Exercise brief:
What is needed is an exact copy of the lines from the one containing "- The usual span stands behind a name" through the final line of the material below.

=== Begin Enclosure ===

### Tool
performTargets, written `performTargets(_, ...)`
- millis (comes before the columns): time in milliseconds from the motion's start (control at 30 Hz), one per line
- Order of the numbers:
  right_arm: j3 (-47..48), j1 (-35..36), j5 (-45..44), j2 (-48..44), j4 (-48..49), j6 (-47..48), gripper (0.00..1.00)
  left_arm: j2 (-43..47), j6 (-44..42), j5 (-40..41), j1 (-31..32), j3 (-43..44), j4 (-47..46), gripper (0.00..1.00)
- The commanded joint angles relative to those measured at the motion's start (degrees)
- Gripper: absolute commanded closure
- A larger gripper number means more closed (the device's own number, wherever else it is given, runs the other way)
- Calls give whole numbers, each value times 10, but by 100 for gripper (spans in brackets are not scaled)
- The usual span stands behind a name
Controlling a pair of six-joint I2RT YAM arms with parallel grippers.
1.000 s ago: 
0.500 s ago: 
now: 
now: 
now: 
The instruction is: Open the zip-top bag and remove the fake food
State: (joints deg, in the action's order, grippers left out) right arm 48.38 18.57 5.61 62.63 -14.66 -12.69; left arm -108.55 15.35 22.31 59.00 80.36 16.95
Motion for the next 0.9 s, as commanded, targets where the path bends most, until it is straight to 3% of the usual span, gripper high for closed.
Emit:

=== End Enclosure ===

Result of this task:
- The usual span stands behind a name
Controlling a pair of six-joint I2RT YAM arms with parallel grippers.
1.000 s ago: 
0.500 s ago: 
now: 
now: 
now: 
The instruction is: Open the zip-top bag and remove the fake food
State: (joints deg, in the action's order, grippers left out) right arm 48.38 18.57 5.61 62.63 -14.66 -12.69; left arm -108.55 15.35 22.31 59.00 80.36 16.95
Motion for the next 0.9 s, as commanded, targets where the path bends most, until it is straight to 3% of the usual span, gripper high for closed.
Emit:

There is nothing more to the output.